Happier family times were spent around the piano, first with her grandmother, then her mom, and later with her brother, as the baton of the musicality lineage and the upright piano were passed from generation to generation. Cynthia's passion for music was born during those early years, and her mom gave her a junior size Sears and Roebuck guitar at the age of 14. That very same year marked Cynthia's first public performance as she played for a congregation of several hundred people. A girl, a guitar, and two friends adding harmony.

"Cruising", which is part of the Heart Cracked Open Wide collection, takes you speeding down the river road of the later, more rebellious teenage years in Arkansas. Surrounded by southern rock without exclusion, and moved by everything from folk to psychedelic, there was a love of adventure and a longing for new experience, and Cynthia found her way from the Rock and Roll Highway to the Crescent City, where she came of age. New Orleans funk and Dixieland had their way in shaping her sense of rhythm, and the song "Heart Cracked Open Wide" tells the story of leaving and heading west towards the sun sinking like a stone. If asked today, Cynthia will tell you that she loved everything about New Orleans except the stinky heat, and if you've been to New Orleans on those hottest days of the year, you'll know exactly what she means.
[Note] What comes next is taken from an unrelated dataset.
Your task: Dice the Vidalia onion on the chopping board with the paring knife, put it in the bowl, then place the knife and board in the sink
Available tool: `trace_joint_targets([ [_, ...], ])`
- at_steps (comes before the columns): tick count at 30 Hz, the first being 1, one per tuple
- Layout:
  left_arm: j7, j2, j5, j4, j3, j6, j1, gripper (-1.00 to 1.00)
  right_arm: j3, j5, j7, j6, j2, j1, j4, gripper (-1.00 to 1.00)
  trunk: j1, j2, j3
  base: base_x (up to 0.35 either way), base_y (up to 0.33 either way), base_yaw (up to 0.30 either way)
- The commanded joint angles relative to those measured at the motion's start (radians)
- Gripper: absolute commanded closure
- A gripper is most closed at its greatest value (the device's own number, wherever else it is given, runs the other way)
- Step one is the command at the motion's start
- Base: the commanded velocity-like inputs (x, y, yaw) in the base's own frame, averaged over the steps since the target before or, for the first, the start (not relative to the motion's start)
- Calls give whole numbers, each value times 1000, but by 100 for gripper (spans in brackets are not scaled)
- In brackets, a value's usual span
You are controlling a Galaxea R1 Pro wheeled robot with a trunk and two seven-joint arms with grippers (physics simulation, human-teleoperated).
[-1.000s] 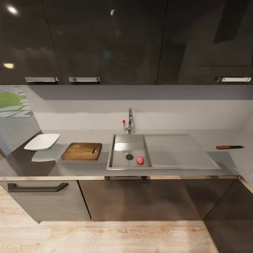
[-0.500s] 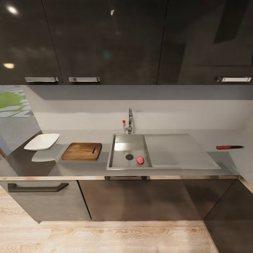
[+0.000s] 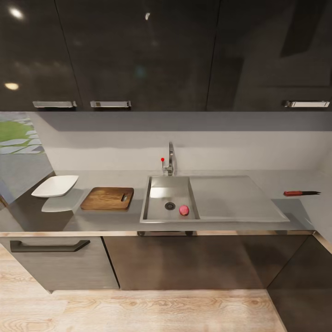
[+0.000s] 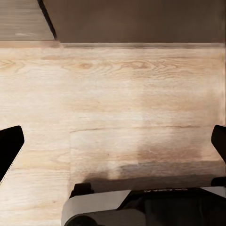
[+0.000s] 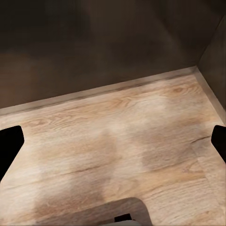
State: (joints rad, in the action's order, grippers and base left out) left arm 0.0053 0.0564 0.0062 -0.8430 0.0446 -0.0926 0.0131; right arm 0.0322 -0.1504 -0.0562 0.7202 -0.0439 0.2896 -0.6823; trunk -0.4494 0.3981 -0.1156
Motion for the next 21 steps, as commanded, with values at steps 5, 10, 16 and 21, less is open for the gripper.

There was a long and winding road from out west to the Midwest, and Cynthia likes to say she "played at playing the guitar", while dabbling in songwriting, off and on over the years. Eventually she found her way into some very talented Chicago songwriting communities, including the Old Town School of Folk Music. In 2009, she played her first solo show of all original music at the iconic Heartland Café. A girl, a guitar, and a two hour show.

There is a universal truth to be found in Cynthia's music, and many of her songs are at their core, autobiographical. "The House on Garden Street" meshes early childhood memories of being at her grandmother's home in Oklahoma, and her granddad's, great aunt's, and great uncle's houses in the Ozarks. Many of her best childhood days were spent in the Ozarks, and in "Ima", she invites you to sing along about mashed potatoes as she tells the story of her dad's cousin. It is at her dad's funeral while sitting next to Ima, that she discovers her dad may have changed his name from Joseph Wiley to John Wayne. There's no birth certificate, so whether this is true or not is unknown, but it sure is a good story!

As a listener, you'll be drawn in and welcomed as Cynthia explores journeys of love lost, found, and imagined. She tries to make sense of a suicide that she still doesn't fully understand. Beckoning you with her warm, down to earth voice, she shares the loneliest, most intimate, and most hopeful of moments.

Chicago, IL Steve Dawson's arrangements and production provide the perfect, understated, rootsy backdrop for these beautiful, evocative songs.